De acordo com a conta oficial russa, divulgada menos de 48 horas após a morte de Darya Dougina, ela foi morta pelo ucraniano Natalia Vovk, entrou na Rússia em 23 de julho com sua filha de 12 anos, depois de viajar para a França e a Polônia. Ela teria morado no mesmo prédio que Douguina antes de cometer o ataque com o carro-bomba e fugir para a Estônia em um Mini Cooper, cujas placas teriam sido trocadas duas vezes. Para apoiar essa hipótese, foram publicadas supostas imagens do documento de identidade com foto de Vovk (nome de solteira Shaban), alegando sua participação no batalhão Azov, bem como vídeos de câmeras de segurança mostrando seus movimentos. Este cenário aparentemente detalhado das autoridades russas apresenta, no entanto, várias áreas cinzentas. Como foi possível identificar com certeza o autor do crime em tempo recorde? Onde está a evidência de uma ligação concreta entre Vovk e a explosão do carro dirigido por Duguina? Além disso, como observado Cristo Grozev do grupo investigativo Bellingcat, a foto de identificação militar de Natalya Shaban não é uma descoberta, já tendo sido carregada por hackers russos em abril de 2022. Portanto, deve ter sido conhecida pelas autoridades muito antes de entrar no território russo em 23 de julho. Sendo este o caso, é difícil acreditar que um soldado ucraniano teria permissão para operar livremente na Rússia por um mês e depois deixá-la fugir para a Estônia. Quanto à sua motivação, se não podemos excluir completamente a ideia de um assassinato por nacionalistas ucranianos, é difícil entender o interesse para Kiev de um ataque (não reivindicado) contra Alexandre e/ou Darya Dougina, personagens certamente à vista, mas não do primeiro plano.

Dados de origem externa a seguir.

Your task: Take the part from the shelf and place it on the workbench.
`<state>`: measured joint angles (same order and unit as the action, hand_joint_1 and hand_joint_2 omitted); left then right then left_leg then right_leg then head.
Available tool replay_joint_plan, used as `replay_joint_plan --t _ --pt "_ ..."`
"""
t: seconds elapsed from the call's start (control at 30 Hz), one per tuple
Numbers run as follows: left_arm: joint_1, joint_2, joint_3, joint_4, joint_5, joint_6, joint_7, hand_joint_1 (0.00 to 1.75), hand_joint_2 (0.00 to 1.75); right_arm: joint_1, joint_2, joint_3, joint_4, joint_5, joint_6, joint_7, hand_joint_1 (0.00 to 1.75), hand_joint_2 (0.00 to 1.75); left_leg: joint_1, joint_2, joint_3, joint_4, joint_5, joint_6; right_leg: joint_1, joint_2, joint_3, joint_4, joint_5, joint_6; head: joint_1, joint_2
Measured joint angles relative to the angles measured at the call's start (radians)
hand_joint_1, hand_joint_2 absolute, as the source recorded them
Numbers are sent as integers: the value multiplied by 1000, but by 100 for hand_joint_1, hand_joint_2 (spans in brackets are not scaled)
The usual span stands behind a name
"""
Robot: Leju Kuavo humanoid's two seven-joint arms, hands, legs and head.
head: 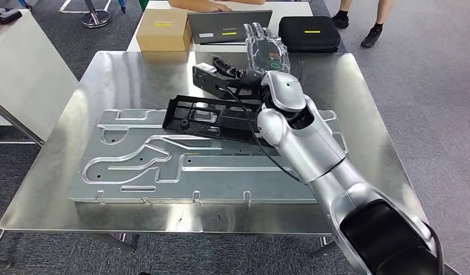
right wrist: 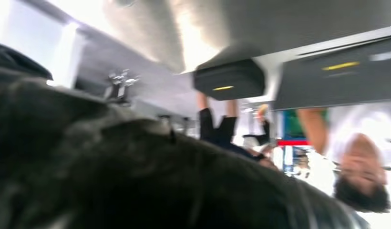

Incertezas também pairam sobre a hipótese radicalmente oposta de Ilya Ponomarev, radialista da alegação do atentado pelo Exército Nacional Republicano (ANR). Em uma entrevista com Meduza, este ex-criador da formação política "Esquerda", o único membro da Duma russa a ter votado contra a anexação da Crimeia em 2014, afirmou que a ANR já tinha estado a trabalhar nos últimos meses e o tinha informado antes do ataque que eles iriam agir. Uma figura controversa mesmo dentro da oposição russa (chamada de vigarista por Alexei Navalny), Ponomarev acredita provocativamente que Alexander e Darya Duguina eram alvos legítimos de guerra. O ANR permanece misterioso, sendo Ponomarev a única fonte de informação sobre ele. A própria existência do grupo e sua possível ligação com a morte de Duguina são no momento inverificáveis, alguns pensando que o ANR poderia ser a criação dos serviços secretos russos.
Seja qual for a verdadeira identidade do assassino de Darya Dougina, o interesse do Kremlin e seus aliados na recuperação de um "crime bárbaro" (Sergei Lavrov) é evidente. Em particular para ameaçar a Estônia: o senador Vladimir Dzhabarov defendeu uma ação dura contra Tallinn se a extradição de Natalya Vovk for recusada, enquanto Margarita simonyan, diretor do canal Russia Today, mandava muitos “profissionais” curiosos para ver as torres das igrejas da capital estoniana – uma alusão cínica a o álibi avançada pelos agentes russos que envenenaram Sergei e Yulia Skripal em 2018 em Salisbury, na Inglaterra, cidade conhecida pelo pináculo de sua catedral.